Er - name me a fort that can be built in a single turn. Even the watchtower and mausoleum take two turns (as can the wizard tower, but that's presumably assisted by magic).


Quote:
Since the attacker only destroys gates of forts, rather than levelling the entire place to the ground in the process of attacking it, the timeframe involved for such a repair certainly cannot be greater than constructing an entirely new fort to begin with!

Thus, the present system works, and seems to be applied in most games that have sieging: The effects of sieging tend to disappear quickly after the siege is lifted.
Bah. I've studied medieval warfare, sieging et al : they did _not_ only damage the gates. Catapults , onagers, trebuchets, etc, damaged the walls mostly, and the buildings when they overshot the walls. Even greek fire, tossed via catapults, was aimed at the city in general - not the gates, because they couldn't target the gates well enough. That's why they used gauntlets and battering rams.


Don't forget tunnels. They were likly at least as eficient as all other siege machinary together in destroying castles defenses.

If done right, the tunnles could collapse castle's walls completely, at several places at the exactly the same time, totally unexpected for defenders (it was typically done by replacing stones in different parts of the walls basement with oiled wood blocks, than setting them all on fire at the same time). Not to mention using different expolsives in combination with tunneling, long before age of cannons.
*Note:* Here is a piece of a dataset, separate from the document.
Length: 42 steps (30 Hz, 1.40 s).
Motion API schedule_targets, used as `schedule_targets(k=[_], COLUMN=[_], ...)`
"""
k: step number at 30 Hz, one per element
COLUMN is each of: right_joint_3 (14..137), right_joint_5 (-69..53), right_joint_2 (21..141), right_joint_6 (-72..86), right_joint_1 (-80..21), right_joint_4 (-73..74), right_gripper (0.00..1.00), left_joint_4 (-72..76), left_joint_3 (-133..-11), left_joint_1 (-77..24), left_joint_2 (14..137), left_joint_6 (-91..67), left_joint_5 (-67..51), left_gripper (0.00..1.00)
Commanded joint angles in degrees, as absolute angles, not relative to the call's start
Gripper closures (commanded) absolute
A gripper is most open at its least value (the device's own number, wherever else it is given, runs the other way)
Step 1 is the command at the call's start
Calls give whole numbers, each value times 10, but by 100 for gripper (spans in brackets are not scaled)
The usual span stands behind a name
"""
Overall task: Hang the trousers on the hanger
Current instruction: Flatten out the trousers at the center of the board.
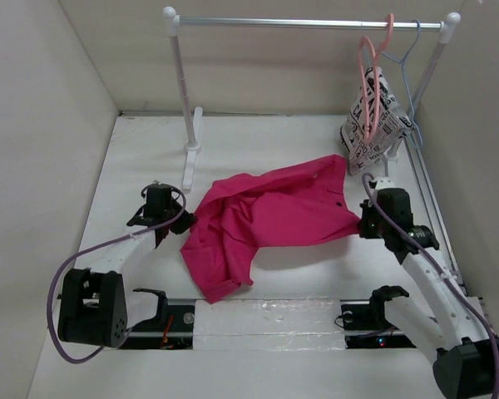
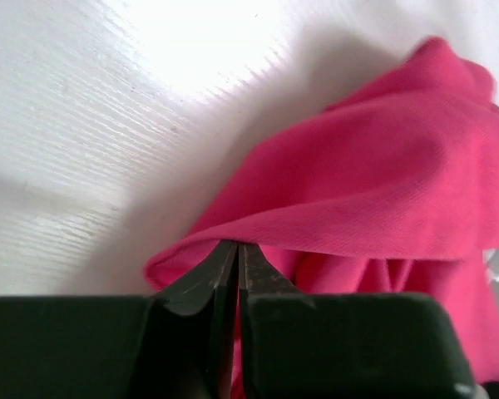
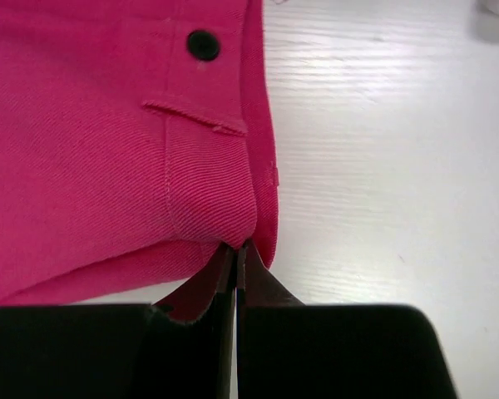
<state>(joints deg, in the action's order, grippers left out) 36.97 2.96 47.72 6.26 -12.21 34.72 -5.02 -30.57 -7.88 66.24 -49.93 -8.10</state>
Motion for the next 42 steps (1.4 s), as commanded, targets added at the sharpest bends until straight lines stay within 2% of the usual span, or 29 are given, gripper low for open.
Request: schedule_targets(k=[1,7,10,12,15,17,18,20,23,26,31,37,40,41,42], right_joint_3=[403,495,513,527,533,516,519,519,515,509,490,458,450,447,446], right_joint_5=[68,135,118,100,5,-70,-77,-71,-80,-115,-152,-182,-189,-193,-195], right_joint_2=[454,460,475,503,519,526,542,554,558,562,584,582,578,577,575], right_joint_6=[78,39,-29,-47,-70,-83,-86,-108,-122,-120,-125,-127,-132,-132,-134], right_joint_1=[-53,39,96,98,98,98,98,98,98,98,98,98,98,98,98], right_joint_4=[397,436,450,487,499,485,490,485,460,427,403,370,365,366,367], right_gripper=[100,100,100,100,100,100,100,100,100,100,100,100,100,100,100], left_joint_4=[-45,-81,-86,-92,-133,-165,-197,-220,-246,-291,-300,-237,-219,-224,-235], left_joint_3=[-337,-422,-469,-493,-507,-497,-487,-450,-407,-437,-404,-353,-364,-388,-406], left_joint_1=[-76,-76,-71,-71,-108,-136,-144,-144,-156,-199,-200,-205,-205,-200,-193], left_joint_2=[679,675,682,700,715,698,691,655,608,602,626,697,725,729,725], left_joint_6=[-476,-455,-456,-446,-388,-352,-334,-330,-340,-373,-396,-428,-429,-428,-428], left_joint_5=[-72,15,35,3,-83,-68,-64,-68,-90,-75,-90,-108,-89,-78,-65], left_gripper=[100,100,100,100,99,77,52,29,22,16,19,36,78,100,100])
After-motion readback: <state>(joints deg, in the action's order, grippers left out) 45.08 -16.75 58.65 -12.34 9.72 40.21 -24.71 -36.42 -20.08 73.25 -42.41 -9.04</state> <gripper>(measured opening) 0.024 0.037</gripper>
Unlike castle siege machinery, that could be destroyed by defenders machinery or during succefull raid (sometimes during the night) by the fortress defenders, tunnels were very difficult to destroy, or even detect. And unlike complicated siege machinery you don't need any resourses to do it, all you need to have is a lot of time and manpower, as well as few engineers to direct these efforts. And time and manpower is something that siegers usually possesed in large quantities.